Collected data

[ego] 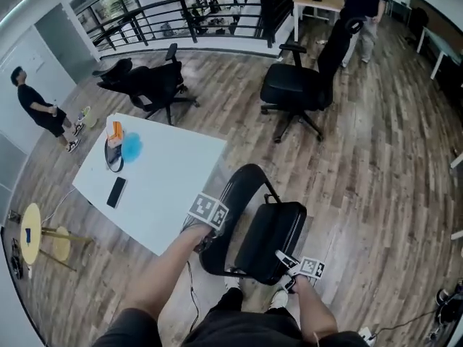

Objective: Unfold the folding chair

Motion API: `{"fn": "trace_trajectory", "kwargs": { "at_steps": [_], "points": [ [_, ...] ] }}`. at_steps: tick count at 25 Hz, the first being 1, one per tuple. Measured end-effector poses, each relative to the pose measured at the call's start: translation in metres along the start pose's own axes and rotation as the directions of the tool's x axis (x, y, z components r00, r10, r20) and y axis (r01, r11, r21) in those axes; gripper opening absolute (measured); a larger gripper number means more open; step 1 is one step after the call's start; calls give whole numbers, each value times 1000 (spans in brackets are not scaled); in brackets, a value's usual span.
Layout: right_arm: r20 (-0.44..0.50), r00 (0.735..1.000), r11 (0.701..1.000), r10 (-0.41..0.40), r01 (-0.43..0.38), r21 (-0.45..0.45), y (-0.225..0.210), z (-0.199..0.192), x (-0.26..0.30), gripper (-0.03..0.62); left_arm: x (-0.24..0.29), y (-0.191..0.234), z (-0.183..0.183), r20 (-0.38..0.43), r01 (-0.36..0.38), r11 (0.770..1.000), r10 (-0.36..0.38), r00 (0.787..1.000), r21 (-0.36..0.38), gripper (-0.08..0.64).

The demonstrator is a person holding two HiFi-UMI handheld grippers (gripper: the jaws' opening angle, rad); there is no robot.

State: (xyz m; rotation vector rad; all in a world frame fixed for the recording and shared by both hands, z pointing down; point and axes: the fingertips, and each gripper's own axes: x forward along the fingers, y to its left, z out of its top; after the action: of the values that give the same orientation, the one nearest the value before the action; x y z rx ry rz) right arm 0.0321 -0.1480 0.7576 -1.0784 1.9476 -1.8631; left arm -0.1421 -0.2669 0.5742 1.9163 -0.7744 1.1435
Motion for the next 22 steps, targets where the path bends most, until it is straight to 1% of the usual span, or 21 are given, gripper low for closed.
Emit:
{"fn": "trace_trajectory", "kwargs": {
  "at_steps": [3,6,8,10,17,22],
  "points": [
    [4,1000,1000,13,-13,-4,35,-17,37,380,-16,25,-7,9,11,1000,-11,1000,-7,69],
    [2,1000,1000,27,-27,-9,67,-30,71,380,-31,42,-10,33,55,997,-54,998,-54,69],
    [-3,999,999,39,-39,-8,88,-39,96,380,-40,53,-13,38,58,996,-55,998,-64,71],
    [-10,999,999,47,-47,-5,105,-49,122,380,-47,65,-16,36,51,997,-49,998,-58,71],
    [-56,997,999,45,-46,-13,143,-72,213,380,-65,120,-17,50,44,998,-42,998,-43,71],
    [-110,993,999,48,-50,-13,162,-86,256,380,-72,146,-18,42,38,998,-36,998,-45,69]
  ]
}}
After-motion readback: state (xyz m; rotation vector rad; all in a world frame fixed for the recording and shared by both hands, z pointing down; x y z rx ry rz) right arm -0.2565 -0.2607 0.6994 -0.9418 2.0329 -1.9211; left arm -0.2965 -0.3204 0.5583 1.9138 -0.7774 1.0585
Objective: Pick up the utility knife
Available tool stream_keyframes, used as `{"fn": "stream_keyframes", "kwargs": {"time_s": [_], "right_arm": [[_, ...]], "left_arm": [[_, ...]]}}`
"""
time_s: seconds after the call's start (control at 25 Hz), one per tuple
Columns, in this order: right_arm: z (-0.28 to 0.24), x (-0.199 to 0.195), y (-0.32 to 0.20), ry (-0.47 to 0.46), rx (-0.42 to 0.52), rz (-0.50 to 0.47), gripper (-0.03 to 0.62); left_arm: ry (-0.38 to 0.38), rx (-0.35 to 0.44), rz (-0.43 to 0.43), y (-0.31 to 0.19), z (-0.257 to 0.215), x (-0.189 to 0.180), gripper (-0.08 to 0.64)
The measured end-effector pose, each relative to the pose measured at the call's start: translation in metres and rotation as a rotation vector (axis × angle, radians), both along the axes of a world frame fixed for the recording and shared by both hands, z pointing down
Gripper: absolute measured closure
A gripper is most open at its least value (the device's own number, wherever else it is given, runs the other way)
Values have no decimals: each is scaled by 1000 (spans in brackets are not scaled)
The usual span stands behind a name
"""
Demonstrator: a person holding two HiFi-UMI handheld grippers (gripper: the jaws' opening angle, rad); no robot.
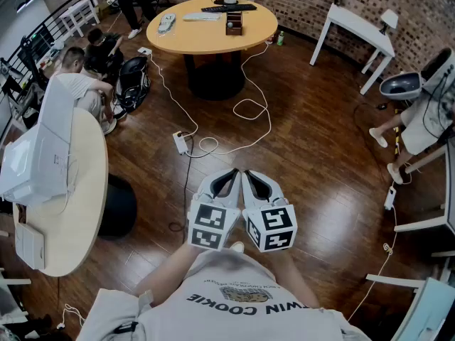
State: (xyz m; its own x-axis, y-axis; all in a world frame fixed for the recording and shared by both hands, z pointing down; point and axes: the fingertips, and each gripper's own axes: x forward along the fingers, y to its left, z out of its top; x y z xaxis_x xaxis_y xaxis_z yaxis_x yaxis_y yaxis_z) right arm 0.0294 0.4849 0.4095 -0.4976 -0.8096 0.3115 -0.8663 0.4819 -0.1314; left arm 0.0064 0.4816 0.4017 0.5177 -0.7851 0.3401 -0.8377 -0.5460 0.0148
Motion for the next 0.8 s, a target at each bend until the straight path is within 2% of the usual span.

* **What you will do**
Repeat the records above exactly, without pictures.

* **Exercise response**
[ego] 

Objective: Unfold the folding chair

Motion API: `{"fn": "trace_trajectory", "kwargs": { "at_steps": [_], "points": [ [_, ...] ] }}`. at_steps: tick count at 25 Hz, the first being 1, one per tuple. Measured end-effector poses, each relative to the pose measured at the call's start: translation in metres along the start pose's own axes and rotation as the directions of the tool's x axis (x, y, z components r00, r10, r20) and y axis (r01, r11, r21) in those axes; gripper opening absolute (measured); a larger gripper number means more open; step 1 is one step after the call's start; calls give whole numbers, each value times 1000 (spans in brackets are not scaled); in brackets, a value's usual span.
Layout: right_arm: r20 (-0.44..0.50), r00 (0.735..1.000), r11 (0.701..1.000), r10 (-0.41..0.40), r01 (-0.43..0.38), r21 (-0.45..0.45), y (-0.225..0.210), z (-0.199..0.192), x (-0.26..0.30), gripper (-0.03..0.62); left_arm: x (-0.24..0.29), y (-0.191..0.234), z (-0.183..0.183), r20 (-0.38..0.43), r01 (-0.36..0.38), r11 (0.770..1.000), r10 (-0.36..0.38), r00 (0.787..1.000), r21 (-0.36..0.38), gripper (-0.08..0.64).

The demonstrator is a person holding two HiFi-UMI handheld grippers (gripper: the jaws' opening angle, rad); there is no robot.

State: (xyz m; rotation vector rad; all in a world frame fixed for the recording and shared by both hands, z pointing down; point and axes: the fingertips, and each gripper's own axes: x forward along the fingers, y to its left, z out of its top; after the action: of the values that give the same orientation, the one nearest the value before the action; x y z rx ry rz) right arm 0.0321 -0.1480 0.7576 -1.0784 1.9476 -1.8631; left arm -0.1421 -0.2669 0.5742 1.9163 -0.7744 1.1435
Motion for the next 22 steps, targets where the path bends most, until it is straight to 1% of the usual span, or 21 are given, gripper low for closed.
Emit:
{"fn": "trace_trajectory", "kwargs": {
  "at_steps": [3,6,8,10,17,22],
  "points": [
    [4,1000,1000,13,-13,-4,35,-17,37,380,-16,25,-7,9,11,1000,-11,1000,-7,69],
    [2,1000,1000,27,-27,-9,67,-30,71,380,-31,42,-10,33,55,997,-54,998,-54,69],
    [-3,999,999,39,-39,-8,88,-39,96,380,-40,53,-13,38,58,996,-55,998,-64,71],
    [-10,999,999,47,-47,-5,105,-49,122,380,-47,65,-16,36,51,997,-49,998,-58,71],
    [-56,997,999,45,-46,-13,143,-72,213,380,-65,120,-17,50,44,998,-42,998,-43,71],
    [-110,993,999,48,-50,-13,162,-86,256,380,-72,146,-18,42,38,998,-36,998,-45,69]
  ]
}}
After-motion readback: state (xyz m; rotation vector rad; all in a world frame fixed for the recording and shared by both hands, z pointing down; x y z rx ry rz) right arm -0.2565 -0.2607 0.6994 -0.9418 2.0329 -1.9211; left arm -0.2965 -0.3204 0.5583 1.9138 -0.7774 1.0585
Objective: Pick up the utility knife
Available tool stream_keyframes, used as `{"fn": "stream_keyframes", "kwargs": {"time_s": [_], "right_arm": [[_, ...]], "left_arm": [[_, ...]]}}`
"""
time_s: seconds after the call's start (control at 25 Hz), one per tuple
Columns, in this order: right_arm: z (-0.28 to 0.24), x (-0.199 to 0.195), y (-0.32 to 0.20), ry (-0.47 to 0.46), rx (-0.42 to 0.52), rz (-0.50 to 0.47), gripper (-0.03 to 0.62); left_arm: ry (-0.38 to 0.38), rx (-0.35 to 0.44), rz (-0.43 to 0.43), y (-0.31 to 0.19), z (-0.257 to 0.215), x (-0.189 to 0.180), gripper (-0.08 to 0.64)
The measured end-effector pose, each relative to the pose measured at the call's start: translation in metres and rotation as a rotation vector (axis × angle, radians), both along the axes of a world frame fixed for the recording and shared by both hands, z pointing down
Gripper: absolute measured closure
A gripper is most open at its least value (the device's own number, wherever else it is given, runs the other way)
Values have no decimals: each is scaled by 1000 (spans in brackets are not scaled)
The usual span stands behind a name
"""
Demonstrator: a person holding two HiFi-UMI handheld grippers (gripper: the jaws' opening angle, rad); no robot.
State: (xyz m; its own x-axis, y-axis; all in a world frame fixed for the recording and shared by both hands, z pointing down; point and axes: the fingertips, and each gripper's own axes: x forward along the fingers, y to its left, z out of its top; x y z xaxis_x xaxis_y xaxis_z yaxis_x yaxis_y yaxis_z) right arm 0.0294 0.4849 0.4095 -0.4976 -0.8096 0.3115 -0.8663 0.4819 -0.1314; left arm 0.0064 0.4816 0.4017 0.5177 -0.7851 0.3401 -0.8377 -0.5460 0.0148
Motion for the next 0.8 s, a target at each bend until the straight path is within 2% of the usual span.

Nothing else is left to add to this answer.